Речка у берега хлюп да хлюп, а Марийка, ягодка, не идет, не показывается. Сердце защемит — и тут же радость развеет грусть. Еще не видят Марийку Данилковы глаза, не слышат уши, и все же радость витает над ним надеждой — придет Марийка, придет… Сядет вот здесь, где привязаны лодки, на настиле, на котором толстым слоем настелено сено, и они все обсудят, обо всем условятся, прежде чем он, по обычаю, поведет ее к своей матери Хтодоре. Но это будет потом. Когда придет Марийка. А пока вокруг ласковая тишина. Ее осмеливаются нарушать только запоздалые сверчки, да что-то звенит в ухе.

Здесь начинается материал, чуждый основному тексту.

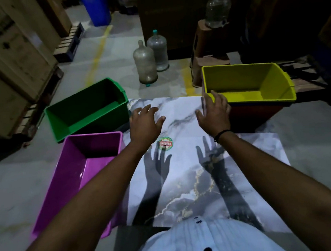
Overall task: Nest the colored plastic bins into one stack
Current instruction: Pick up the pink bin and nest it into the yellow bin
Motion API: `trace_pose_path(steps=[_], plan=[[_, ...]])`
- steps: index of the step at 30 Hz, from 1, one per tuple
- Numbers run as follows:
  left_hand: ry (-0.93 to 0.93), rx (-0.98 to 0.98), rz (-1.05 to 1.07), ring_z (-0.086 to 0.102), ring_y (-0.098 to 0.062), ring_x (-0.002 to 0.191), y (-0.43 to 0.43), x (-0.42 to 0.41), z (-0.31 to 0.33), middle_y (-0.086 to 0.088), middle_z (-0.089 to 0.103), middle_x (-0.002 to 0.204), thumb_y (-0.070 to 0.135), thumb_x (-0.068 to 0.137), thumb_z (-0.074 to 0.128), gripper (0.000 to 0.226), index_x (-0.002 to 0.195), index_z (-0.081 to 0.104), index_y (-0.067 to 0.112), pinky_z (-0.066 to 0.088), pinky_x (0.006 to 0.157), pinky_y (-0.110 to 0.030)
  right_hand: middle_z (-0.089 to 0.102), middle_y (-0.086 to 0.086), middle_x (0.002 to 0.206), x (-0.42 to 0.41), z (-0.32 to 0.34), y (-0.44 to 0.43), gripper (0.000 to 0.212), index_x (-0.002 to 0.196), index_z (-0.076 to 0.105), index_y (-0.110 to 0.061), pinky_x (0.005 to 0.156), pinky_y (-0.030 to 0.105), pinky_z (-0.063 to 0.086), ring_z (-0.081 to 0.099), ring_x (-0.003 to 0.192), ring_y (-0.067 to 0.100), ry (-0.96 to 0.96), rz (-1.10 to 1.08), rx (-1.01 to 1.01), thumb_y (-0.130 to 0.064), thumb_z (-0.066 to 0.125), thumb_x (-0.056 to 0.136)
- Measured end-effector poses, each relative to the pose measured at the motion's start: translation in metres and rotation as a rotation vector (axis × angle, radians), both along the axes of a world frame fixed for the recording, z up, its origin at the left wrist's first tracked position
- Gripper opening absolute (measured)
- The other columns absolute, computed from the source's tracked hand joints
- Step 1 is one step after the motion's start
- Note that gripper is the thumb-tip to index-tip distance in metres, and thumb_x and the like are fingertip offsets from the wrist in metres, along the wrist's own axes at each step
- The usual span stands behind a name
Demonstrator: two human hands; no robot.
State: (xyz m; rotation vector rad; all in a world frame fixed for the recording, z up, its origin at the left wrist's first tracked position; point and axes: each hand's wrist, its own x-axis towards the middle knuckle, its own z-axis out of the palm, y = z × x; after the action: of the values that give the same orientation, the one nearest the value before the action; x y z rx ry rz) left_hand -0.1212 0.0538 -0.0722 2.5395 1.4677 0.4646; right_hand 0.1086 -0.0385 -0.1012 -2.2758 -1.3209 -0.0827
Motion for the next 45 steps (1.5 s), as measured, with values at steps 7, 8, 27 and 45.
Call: trace_pose_path(steps=[7,8,27,45], plan=[[-0.042,-0.019,0.123,0.043,-0.031,0.132,0.004,-0.072,-0.006,0.002,0.055,0.145,0.052,0.093,0.059,0.045,0.129,0.064,0.026,0.036,0.104,-0.044,0.048,0.012,0.147,-0.073,-0.006,0.031,0.061,0.139,0.054,-0.015,0.109,0.053,0.033,0.037,0.138,0.037,0.005,0.231,-0.02,-0.043,0.062,0.085],[-0.045,-0.028,0.143,0.043,-0.031,0.132,0.004,-0.082,-0.007,0.001,0.055,0.145,0.051,0.093,0.059,0.044,0.129,0.064,0.026,0.036,0.104,-0.044,0.048,0.011,0.147,-0.084,-0.006,0.035,0.06,0.139,0.054,-0.016,0.107,0.052,0.034,0.038,0.138,0.036,0.013,0.266,-0.029,-0.042,0.062,0.085],[0.124,-0.435,0.132,0.067,-0.037,0.104,-0.022,-0.142,-0.04,-0.014,0.071,0.11,0.029,0.088,0.064,0.031,0.115,0.063,0.013,0.05,0.076,-0.04,0.057,0.012,0.132,-0.21,-0.012,0.067,0.059,0.138,0.055,-0.014,0.101,0.044,0.046,0.054,0.122,0.031,0.25,0.719,-0.168,-0.042,0.065,0.087],[0.607,-0.498,-0.74,0.068,-0.027,0.103,-0.062,-0.022,-0.01,-0.006,0.076,0.112,0.008,0.083,0.061,0.048,0.127,0.07,0.026,0.053,0.082,-0.033,0.036,0.009,0.16,-0.059,-0.002,0.019,0.072,0.15,0.041,-0.019,0.114,0.053,0.031,0.032,0.145,0.035,0.076,0.264,-0.299,-0.042,0.066,0.087]])
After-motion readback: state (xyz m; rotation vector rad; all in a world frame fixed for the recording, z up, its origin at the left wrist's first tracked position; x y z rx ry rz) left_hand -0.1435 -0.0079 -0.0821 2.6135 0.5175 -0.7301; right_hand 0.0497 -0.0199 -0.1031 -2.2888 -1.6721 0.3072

— Сбудется или нет: угадай, в каком ухе звенит?
— В левом.
— Угадал.
— А что ты задумал?
— Приснится ли мне отец.
— Зачем тебе покойный отец?
— Я пришел к нему спросить…
— Коли так, смотри на воду, и появится отец.
— Я хочу просить у него благословения.
— Он возникнет из воды тенью. Но ты первый не подавай голоса.
— Я лишь трижды поклонюсь ему, чтобы не нарушить обычая.
— Он не придет на твою свадьбу…
— Конечно… Но даст совет… покажет, где упал перед смертью… где последний раз ступил ногой.
— А зачем тебе это знать?
— Я с клятвою шагну от этого места.
— Ого, какой ты верный.
— Чтобы не прерывались шаги Баглаев.
— Твой отец уже явился. Смотри!..
— Чтобы не прерывались шаги Баглаев…
Поперек Днепра лежит, как дорожка, серебристая полоса. На нее падает тень.
— Отец! — не сдержавшись, кричит Данилко.
Тень с хлюпаньем исчезает. Скоро она появляется из мрака и света у самого берега. Возникают цвета, звуки, возникает движение…
За спиной Данилка, со всех сторон Качалы, послышалось множество голосов, словно каждая травинка обрела дар речи. Словно встали на свои места все срубленные деревья и по их кронам пробежал ветерок, окликая бесчисленных островных птиц. Заметив появление знакомой тени, на разные голоса замычала Баглаева скотина. С надеждой смотрят на своего кормильца Чумаки. Пошел дым из трубы островной хатки. Замерла от удивления Плютиха, выжимавшая на берегу белье. Крякнул изумленный Никифор, стоя с ведром дегтя в руках. Сдерживает тяжкий вздох наработавшийся, как трактор, дядько Веремей, опускается на колени, чтобы сесть на землю по-турецки и закурить из вышитого кисета. Вынырнул из кустов вечно крадущийся Якоб. Его окружают какие-то отвратительные фигуры, а лицо у Якоба очень бледное, почти зеленое, как тогда, когда Федор плеснул меж его заплывших глаз горячим дегтем. У Якоба хищное выражение лица, он, кажется, готов повторять «подвиги» средневековой католической инквизиции: вырывать языки и мысли, жечь, вешать, колесовать… Его теснит, оттирает от берега Христя. Она взволнована и растерянна, она глядит на воду, на Днепр. Берет руку Данилка и долго-долго смотрит на нее. Такая же рука была у Федора. Уж сколько лет прошло, но не забыть ей его доброты, приветливости, его голоса. Давно это было, а все как нынче: не забылось, не выветрилось из памяти.
— Федор, Федор… — бессчетное число раз повторяла Христя. И слезы из глаз. Большие, как слова, слезы. Данилко бросился ее утешать, однако слезы Христи нельзя было остановить. — Наши дети полюбили друг друга. Ты не мешай им, они же наши. Кроме них, у нас ничего нет…
Данилко хотел утереть слезы женщине, которая любила его отца, но тут мимо них проехала телега, знакомая телега, принадлежащая Нимальсам. На ней трое. Плютиха глянула, обожгла взглядом — пусть извиваются, как черви. Ах, будьте вы прокляты! И тут белый свет застите. А ну сгиньте с моих глаз!
— Федор! Федор… Не дали тебе пожить.
— Не нужно, перестаньте.
— Это я тебя не уберегла.
— Не плачьте, не кричите, а растолкуйте мне…
— Растолковать, как жил твой отец, невозможно, сынок.
— И все-таки… В тот день вы пасли на острове скотину… Постирали отцовскую одежду, чтобы он встретил наших во всем чистом. Они, уставшие от боев, как от трудной работы, вот-вот должны были выйти к Днепру, вот-вот должны были освободить, вызволить из неволи и наши Мокловоды… Разве не так оно было, Христя Романовна?